Reputation: 1886
I have a large file that I'm trying to import. The file is made up of millions of row of customer created data. As such, some users have used characters that are not recognised by the encoding (less than 1 character per 100,000 characters).
However, this is causing the code to break, as it doesn't recognise the character, and giving me the following error:
UnicodeEncodeError: 'charmap' codec can't encode character '\x96' in position 619: character maps to <undefined>
In the specific case above, the encoding doesn't recognise the long hyphen.
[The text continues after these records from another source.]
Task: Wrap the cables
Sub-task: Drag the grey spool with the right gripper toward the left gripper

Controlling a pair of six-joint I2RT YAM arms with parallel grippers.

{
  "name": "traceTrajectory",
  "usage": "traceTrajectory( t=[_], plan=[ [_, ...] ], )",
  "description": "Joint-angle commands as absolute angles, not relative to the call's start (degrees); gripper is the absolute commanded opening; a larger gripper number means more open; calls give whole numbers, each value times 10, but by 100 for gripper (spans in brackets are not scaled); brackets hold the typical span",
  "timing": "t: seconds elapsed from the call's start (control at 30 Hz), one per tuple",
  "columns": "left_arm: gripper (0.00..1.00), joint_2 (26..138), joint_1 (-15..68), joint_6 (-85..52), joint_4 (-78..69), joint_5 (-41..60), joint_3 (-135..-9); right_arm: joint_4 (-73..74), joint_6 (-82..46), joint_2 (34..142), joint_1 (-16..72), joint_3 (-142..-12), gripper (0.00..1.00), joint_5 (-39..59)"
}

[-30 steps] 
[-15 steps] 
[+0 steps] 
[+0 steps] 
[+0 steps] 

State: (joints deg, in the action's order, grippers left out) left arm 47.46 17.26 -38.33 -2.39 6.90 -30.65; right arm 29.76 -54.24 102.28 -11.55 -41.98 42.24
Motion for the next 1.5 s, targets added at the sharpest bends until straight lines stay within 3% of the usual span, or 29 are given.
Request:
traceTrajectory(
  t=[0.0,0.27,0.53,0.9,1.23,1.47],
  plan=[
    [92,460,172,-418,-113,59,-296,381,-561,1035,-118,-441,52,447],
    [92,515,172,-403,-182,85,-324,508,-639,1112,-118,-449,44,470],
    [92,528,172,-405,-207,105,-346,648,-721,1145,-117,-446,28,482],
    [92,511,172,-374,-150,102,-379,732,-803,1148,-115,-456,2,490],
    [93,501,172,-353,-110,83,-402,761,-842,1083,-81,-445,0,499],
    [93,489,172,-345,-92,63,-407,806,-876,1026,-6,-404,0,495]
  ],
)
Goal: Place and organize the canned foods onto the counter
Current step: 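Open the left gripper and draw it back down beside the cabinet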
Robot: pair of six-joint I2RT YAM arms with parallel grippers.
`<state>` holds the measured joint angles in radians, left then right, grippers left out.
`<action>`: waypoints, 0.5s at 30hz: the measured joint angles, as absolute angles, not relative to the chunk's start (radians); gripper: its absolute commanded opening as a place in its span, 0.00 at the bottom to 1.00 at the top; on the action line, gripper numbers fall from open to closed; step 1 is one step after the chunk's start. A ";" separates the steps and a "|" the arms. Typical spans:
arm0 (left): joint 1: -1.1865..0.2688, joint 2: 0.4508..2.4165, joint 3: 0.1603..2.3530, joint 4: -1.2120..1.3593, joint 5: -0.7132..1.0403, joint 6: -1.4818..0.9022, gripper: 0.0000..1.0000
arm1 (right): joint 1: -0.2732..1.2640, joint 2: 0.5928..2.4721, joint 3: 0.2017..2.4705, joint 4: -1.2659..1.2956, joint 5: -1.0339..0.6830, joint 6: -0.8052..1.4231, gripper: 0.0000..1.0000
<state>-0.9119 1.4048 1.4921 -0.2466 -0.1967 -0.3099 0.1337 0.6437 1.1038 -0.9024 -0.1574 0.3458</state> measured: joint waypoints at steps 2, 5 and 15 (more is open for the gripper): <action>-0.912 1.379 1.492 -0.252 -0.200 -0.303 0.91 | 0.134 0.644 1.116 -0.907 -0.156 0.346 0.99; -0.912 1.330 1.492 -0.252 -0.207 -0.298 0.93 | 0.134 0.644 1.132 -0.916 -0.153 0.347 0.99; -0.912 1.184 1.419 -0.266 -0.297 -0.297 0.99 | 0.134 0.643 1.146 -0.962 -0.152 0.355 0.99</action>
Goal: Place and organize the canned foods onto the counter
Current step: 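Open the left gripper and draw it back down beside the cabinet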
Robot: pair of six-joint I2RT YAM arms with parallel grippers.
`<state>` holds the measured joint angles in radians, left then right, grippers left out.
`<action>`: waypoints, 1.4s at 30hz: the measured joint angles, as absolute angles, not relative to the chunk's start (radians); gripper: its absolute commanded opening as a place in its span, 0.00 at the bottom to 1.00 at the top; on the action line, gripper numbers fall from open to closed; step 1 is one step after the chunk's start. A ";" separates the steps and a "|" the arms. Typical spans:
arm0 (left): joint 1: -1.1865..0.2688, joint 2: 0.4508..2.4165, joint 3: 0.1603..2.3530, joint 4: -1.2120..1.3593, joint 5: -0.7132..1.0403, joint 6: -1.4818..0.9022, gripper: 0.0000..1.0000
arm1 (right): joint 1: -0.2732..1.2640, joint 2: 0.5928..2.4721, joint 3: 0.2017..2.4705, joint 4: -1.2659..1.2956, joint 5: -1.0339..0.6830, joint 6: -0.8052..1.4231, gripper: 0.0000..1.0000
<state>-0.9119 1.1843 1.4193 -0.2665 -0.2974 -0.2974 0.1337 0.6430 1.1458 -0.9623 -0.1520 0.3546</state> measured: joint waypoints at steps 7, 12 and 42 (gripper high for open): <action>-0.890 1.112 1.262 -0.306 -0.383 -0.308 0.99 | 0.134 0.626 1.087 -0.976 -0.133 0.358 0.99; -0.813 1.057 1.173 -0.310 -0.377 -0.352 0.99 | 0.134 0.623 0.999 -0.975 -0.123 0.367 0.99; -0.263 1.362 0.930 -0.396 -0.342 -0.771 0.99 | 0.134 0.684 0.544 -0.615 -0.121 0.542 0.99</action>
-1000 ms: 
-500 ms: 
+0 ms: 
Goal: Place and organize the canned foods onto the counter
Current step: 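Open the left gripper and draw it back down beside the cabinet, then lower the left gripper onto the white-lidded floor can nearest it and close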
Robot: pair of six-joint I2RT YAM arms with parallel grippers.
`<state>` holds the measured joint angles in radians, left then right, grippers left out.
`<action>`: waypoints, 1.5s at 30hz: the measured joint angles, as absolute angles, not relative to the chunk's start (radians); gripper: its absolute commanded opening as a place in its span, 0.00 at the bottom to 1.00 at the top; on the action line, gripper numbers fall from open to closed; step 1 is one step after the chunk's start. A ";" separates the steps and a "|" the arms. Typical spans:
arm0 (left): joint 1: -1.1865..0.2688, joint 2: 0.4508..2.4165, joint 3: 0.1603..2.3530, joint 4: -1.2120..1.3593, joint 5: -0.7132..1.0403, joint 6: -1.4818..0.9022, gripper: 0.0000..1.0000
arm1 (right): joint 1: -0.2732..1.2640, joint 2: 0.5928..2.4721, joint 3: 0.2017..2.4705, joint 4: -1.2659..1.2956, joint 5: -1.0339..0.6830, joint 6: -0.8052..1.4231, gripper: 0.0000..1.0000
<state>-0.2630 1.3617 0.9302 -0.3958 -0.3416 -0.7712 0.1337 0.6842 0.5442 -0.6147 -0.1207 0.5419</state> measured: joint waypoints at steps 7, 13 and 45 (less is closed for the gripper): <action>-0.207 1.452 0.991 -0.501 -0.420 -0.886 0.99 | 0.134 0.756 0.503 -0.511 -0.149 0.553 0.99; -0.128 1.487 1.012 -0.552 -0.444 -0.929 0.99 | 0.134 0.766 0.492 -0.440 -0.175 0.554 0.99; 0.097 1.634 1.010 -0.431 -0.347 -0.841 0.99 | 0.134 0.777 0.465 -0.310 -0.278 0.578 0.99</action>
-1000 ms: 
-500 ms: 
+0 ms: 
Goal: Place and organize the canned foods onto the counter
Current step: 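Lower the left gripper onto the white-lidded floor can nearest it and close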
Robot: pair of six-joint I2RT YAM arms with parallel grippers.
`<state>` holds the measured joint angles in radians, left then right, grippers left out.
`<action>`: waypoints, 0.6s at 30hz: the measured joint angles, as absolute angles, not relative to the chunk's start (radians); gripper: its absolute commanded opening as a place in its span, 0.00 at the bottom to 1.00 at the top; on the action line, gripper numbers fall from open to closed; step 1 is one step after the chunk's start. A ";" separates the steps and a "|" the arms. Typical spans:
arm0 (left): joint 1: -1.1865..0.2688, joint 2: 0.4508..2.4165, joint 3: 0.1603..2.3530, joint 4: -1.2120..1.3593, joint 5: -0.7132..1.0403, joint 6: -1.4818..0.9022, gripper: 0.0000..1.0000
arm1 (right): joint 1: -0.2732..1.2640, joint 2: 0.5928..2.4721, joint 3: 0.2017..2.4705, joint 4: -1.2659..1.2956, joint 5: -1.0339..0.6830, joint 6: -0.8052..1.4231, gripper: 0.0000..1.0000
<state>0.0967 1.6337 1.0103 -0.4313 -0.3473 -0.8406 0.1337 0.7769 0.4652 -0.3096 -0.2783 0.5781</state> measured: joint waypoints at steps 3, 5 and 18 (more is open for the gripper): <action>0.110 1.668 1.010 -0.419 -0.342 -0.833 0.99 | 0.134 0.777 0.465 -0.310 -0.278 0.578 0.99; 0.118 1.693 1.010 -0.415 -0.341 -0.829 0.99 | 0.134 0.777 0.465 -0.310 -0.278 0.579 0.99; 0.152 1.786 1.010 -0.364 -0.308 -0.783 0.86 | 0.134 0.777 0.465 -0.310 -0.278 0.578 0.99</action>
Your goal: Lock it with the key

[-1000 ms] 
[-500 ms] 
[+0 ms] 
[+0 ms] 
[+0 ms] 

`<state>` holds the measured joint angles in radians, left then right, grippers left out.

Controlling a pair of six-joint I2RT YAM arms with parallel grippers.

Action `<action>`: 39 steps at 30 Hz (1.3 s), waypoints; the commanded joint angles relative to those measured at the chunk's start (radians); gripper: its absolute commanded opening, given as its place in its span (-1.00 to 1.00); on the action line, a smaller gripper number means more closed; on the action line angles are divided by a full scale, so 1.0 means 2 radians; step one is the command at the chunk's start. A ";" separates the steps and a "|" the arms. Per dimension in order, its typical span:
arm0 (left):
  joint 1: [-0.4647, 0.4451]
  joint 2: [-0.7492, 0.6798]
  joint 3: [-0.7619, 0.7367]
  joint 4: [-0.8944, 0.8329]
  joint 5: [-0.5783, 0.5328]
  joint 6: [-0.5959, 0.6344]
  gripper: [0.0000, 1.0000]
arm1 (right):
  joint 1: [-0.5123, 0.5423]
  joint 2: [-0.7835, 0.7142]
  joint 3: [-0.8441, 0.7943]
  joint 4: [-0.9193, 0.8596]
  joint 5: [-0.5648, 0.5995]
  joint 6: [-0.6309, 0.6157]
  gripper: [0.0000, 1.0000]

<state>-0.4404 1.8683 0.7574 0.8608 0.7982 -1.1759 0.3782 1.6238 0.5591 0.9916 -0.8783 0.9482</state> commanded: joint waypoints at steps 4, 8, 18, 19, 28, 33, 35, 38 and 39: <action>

The code I am currently using to read the file, and conduct some transformation is:
def conversion(path, source, count):
file = open(path, "w")
iFile = open(source, 'r', encoding="utf-8")
len_text = 1
file.write("[\n")
for line in iFile: # For all the lines in the file
line = line.strip() # Remove newline/whitespace from begin and end of line
line = line.replace('"newDetails":{','')
line = line.replace('},"addrDate"',',"addrDate"')
line = line.replace('},"open24Id"',',"open24Id"')
if len_text != count: # While len_text does not equal line_count
line+= r"," # Add , to end of the line
line+= "\n" # Add \n to end of line
file.write(line) # Write line to file
else:
line += "\n" # Add \n to end of line
file.write(line) # Write line to file
len_text += 1 # Increment len_text by 1
file.write("]") # Write ] to end of file
file.close() # Close file
return
The break occurs on file.write(line)
.
How can I tell the script to search for, and replace the character \x96
with another character?
Upvotes: 2
Views: 524
Reputation: 310
Based on my comment: A try will catch the errored part of the message, the except is how you deal with that, so if you said
try:
your code
except UnicodeEncodeError:
break
would skip it, but doing something like
try:
your code
except UnicodeEncodeError:
file.write("Your character")
That will allow you to use your code, and when it hits that error, it will replace it with the character you want to replace it with. Play with the code to change it to how you want it to work, I just did a generic example.
Upvotes: 2